(Input data)
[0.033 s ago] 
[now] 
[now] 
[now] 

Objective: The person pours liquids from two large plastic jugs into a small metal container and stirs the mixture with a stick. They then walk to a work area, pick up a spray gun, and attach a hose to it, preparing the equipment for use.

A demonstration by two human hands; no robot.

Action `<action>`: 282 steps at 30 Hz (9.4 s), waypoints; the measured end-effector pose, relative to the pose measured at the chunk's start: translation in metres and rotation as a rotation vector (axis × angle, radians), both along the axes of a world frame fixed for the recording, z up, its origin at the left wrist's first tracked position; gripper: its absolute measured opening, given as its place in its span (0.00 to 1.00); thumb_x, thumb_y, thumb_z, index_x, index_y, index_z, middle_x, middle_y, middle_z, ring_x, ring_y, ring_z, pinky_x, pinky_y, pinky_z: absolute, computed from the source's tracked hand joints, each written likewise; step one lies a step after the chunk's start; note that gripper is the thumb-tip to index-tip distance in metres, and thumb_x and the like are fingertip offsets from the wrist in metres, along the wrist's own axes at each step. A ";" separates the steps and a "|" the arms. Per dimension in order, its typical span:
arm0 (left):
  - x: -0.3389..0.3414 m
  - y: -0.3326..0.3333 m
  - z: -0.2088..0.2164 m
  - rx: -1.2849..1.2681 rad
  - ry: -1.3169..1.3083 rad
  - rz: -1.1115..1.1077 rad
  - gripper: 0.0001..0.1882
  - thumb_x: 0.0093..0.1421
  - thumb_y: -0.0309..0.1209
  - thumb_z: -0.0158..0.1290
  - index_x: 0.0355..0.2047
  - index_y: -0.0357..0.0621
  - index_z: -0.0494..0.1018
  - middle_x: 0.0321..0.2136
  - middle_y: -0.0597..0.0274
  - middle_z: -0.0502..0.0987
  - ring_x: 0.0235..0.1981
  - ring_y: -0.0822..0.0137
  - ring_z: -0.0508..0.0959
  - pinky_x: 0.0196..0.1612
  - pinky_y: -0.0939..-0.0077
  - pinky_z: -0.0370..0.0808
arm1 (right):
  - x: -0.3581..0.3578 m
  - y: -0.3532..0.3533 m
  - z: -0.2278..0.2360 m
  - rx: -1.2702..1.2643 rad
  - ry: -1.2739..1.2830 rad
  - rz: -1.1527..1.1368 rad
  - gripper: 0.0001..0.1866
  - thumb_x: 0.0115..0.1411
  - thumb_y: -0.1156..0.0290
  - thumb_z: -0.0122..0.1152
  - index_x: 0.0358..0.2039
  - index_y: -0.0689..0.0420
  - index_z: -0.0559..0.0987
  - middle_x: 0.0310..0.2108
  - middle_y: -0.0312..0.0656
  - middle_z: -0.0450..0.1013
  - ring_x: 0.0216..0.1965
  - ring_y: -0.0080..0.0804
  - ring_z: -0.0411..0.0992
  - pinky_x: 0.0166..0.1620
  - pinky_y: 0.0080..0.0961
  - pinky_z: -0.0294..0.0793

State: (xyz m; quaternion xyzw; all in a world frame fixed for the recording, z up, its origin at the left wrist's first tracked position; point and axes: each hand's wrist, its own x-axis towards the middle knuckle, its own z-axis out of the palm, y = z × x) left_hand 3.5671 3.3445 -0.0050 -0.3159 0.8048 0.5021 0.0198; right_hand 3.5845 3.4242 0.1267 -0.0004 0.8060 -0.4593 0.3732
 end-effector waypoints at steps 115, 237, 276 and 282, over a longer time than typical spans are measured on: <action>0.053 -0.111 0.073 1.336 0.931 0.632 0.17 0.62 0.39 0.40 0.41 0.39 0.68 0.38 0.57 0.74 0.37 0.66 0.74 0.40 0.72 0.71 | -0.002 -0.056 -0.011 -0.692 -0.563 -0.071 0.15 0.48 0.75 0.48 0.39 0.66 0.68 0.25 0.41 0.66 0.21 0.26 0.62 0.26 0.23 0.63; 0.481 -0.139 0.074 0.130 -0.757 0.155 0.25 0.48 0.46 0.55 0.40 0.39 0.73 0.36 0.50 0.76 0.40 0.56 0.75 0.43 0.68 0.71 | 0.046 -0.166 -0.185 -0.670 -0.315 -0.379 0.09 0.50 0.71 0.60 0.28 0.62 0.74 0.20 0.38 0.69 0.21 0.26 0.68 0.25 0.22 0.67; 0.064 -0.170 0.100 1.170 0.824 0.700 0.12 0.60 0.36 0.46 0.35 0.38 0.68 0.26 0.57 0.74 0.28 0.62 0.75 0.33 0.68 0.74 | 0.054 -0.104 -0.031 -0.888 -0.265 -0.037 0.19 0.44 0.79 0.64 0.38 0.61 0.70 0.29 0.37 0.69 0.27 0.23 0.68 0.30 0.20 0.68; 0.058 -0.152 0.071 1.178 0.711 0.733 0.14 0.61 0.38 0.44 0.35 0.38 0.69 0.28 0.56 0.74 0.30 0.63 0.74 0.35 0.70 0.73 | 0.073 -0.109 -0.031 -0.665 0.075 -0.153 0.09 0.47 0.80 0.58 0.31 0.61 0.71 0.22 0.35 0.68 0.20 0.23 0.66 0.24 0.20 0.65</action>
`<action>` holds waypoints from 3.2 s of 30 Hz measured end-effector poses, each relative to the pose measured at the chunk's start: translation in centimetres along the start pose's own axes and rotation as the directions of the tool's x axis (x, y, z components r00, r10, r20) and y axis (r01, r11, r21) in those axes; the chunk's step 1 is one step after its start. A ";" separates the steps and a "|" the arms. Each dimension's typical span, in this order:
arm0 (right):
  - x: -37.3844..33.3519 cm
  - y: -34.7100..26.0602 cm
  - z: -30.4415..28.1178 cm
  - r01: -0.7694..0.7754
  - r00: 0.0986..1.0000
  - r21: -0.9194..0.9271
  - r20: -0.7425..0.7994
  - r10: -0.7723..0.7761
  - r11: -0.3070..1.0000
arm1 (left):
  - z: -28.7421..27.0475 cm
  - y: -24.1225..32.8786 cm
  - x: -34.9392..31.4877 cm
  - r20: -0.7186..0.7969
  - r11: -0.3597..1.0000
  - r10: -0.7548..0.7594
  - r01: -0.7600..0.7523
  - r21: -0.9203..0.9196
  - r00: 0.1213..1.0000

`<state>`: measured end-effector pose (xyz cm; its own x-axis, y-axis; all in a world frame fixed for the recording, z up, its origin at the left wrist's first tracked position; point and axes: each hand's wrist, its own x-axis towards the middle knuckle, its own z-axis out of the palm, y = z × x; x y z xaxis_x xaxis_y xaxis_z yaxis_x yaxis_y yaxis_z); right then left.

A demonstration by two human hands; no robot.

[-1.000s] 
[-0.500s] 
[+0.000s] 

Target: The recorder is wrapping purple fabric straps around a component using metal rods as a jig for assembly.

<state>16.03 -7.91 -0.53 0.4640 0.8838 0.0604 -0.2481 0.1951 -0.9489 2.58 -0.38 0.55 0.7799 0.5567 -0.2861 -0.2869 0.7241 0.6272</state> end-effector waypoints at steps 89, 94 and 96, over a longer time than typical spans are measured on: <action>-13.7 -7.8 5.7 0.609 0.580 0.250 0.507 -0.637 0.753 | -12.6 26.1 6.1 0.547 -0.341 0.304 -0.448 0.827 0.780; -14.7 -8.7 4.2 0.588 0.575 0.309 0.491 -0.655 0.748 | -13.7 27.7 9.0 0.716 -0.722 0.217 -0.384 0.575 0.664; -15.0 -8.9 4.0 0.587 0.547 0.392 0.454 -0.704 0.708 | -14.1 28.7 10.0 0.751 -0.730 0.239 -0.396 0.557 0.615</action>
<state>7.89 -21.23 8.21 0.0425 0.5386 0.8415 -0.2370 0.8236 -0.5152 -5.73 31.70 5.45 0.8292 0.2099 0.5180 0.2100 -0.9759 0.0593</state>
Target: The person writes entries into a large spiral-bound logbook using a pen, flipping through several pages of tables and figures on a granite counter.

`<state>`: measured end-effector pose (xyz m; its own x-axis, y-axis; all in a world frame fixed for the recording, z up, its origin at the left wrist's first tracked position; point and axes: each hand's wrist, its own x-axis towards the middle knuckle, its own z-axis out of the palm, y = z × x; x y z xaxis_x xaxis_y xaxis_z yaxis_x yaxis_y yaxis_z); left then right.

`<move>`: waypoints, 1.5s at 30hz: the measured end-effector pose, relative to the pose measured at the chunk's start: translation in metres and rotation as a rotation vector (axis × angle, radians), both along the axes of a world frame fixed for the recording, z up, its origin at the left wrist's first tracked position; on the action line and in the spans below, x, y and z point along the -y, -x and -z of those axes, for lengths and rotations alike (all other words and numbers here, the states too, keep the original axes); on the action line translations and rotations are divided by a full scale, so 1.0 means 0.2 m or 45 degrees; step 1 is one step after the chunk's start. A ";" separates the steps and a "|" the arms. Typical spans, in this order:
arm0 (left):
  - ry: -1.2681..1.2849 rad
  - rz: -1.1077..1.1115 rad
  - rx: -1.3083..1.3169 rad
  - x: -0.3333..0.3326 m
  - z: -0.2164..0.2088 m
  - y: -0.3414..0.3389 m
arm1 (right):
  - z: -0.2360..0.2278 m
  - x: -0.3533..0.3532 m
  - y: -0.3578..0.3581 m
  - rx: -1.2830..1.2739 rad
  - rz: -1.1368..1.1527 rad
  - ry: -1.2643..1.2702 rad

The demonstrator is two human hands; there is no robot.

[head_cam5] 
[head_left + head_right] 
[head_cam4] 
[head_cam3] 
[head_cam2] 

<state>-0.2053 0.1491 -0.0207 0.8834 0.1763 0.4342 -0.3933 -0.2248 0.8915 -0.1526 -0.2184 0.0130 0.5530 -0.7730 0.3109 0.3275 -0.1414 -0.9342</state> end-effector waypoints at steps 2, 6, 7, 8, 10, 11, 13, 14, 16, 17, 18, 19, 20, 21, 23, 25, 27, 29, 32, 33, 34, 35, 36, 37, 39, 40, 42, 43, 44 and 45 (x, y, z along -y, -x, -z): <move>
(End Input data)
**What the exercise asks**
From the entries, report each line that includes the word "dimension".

**Solution for this problem**
Action `<action>`: 282 steps at 30 Hz (9.4 s), waypoints; the measured end-effector pose, relative to the pose measured at the chunk's start: translation in metres and rotation as a rotation vector (axis × angle, radians), both along the axes of a world frame fixed for the recording, z up, its origin at the left wrist's first tracked position; gripper: its absolute measured opening, given as its place in its span (0.00 to 1.00); thumb_x, thumb_y, thumb_z, index_x, index_y, index_z, middle_x, middle_y, middle_z, ring_x, ring_y, ring_z, pinky_x, pinky_y, pinky_z: absolute, computed from the source's tracked hand joints, each written likewise; step one lies a step after the chunk's start; note that gripper is the thumb-tip to index-tip distance in metres, and thumb_x and the like are fingertip offsets from the wrist in metres, along the wrist's own axes at each step. A ";" separates the steps and a "|" the arms. Per dimension in order, its typical span:
`<action>` holds waypoints from 3.2 s of 30 Hz measured end-effector poses, each relative to the pose measured at the chunk's start: translation in centimetres along the start pose's own axes and rotation as the directions of the tool's x axis (x, y, z components r00, r10, r20) and y axis (r01, r11, r21) in those axes; the chunk's step 1 is one step after its start. A ";" separates the steps and a "|" the arms. Each dimension's typical span, in this order:

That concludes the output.